§ **Your goal**
Going through the material below, please gather all lines with the word "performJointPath" in them.

+--

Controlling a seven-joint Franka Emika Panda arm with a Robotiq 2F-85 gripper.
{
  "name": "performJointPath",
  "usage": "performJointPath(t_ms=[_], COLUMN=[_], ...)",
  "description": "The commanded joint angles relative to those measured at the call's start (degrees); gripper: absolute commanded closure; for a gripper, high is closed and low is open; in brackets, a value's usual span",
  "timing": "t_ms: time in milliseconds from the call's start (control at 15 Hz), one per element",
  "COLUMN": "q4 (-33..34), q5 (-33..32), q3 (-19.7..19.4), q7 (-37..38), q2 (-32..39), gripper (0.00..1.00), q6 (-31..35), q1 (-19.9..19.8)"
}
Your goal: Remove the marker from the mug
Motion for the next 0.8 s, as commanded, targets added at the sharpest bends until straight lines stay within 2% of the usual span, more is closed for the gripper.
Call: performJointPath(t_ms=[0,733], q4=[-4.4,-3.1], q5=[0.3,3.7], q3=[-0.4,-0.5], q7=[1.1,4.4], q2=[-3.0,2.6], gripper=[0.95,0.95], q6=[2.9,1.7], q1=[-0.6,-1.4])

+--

§ **Answer section**
  "name": "performJointPath",
  "usage": "performJointPath(t_ms=[_], COLUMN=[_], ...)",
Call: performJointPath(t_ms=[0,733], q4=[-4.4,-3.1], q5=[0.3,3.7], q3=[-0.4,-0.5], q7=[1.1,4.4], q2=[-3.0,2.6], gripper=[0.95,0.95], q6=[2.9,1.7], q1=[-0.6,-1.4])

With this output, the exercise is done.